— Exercise —
Everything from the line with "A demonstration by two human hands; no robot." to the last line of the material below is what to reproduce, exactly and with no other lines.
(Beginning of Information provided)
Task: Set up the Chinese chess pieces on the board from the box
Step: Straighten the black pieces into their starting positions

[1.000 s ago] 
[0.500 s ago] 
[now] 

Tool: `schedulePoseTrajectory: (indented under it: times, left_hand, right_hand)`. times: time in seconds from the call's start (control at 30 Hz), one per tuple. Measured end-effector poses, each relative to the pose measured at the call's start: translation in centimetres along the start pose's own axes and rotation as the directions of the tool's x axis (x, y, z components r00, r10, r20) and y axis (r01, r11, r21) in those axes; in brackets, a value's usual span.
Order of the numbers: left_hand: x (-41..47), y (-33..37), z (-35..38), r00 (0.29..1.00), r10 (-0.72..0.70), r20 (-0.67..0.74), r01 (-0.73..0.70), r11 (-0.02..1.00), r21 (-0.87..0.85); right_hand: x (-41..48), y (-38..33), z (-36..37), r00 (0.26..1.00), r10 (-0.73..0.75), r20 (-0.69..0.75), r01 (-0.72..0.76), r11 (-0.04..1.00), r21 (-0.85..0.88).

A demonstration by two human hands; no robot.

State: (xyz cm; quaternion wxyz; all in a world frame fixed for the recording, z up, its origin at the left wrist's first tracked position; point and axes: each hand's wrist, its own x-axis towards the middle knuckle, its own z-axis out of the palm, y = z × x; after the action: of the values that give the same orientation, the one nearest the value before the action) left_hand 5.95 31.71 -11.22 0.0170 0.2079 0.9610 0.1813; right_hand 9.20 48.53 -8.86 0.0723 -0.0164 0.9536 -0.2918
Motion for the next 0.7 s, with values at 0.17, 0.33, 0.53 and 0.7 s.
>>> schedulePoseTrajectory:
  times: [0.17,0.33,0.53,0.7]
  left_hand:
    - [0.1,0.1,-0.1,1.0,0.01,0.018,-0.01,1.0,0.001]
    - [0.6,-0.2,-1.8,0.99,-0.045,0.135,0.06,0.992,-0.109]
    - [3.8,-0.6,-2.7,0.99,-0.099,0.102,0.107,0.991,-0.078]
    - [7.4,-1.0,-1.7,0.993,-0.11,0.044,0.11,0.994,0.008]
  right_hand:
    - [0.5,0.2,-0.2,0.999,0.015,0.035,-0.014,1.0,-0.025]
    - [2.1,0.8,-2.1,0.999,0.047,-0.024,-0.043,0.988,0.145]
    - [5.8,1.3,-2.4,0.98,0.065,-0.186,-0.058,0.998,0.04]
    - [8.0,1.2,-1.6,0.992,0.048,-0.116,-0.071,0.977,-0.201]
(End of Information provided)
— Answer for the task —
A demonstration by two human hands; no robot.

State: (xyz cm; quaternion wxyz; all in a world frame fixed for the recording, z up, its origin at the left wrist's first tracked position; point and axes: each hand's wrist, its own x-axis towards the middle knuckle, its own z-axis out of the palm, y = z × x; after the action: of the values that give the same orientation, the one nearest the value before the action) left_hand 5.95 31.71 -11.22 0.0170 0.2079 0.9610 0.1813; right_hand 9.20 48.53 -8.86 0.0723 -0.0164 0.9536 -0.2918
Motion for the next 0.7 s, with values at 0.17, 0.33, 0.53 and 0.7 s.
>>> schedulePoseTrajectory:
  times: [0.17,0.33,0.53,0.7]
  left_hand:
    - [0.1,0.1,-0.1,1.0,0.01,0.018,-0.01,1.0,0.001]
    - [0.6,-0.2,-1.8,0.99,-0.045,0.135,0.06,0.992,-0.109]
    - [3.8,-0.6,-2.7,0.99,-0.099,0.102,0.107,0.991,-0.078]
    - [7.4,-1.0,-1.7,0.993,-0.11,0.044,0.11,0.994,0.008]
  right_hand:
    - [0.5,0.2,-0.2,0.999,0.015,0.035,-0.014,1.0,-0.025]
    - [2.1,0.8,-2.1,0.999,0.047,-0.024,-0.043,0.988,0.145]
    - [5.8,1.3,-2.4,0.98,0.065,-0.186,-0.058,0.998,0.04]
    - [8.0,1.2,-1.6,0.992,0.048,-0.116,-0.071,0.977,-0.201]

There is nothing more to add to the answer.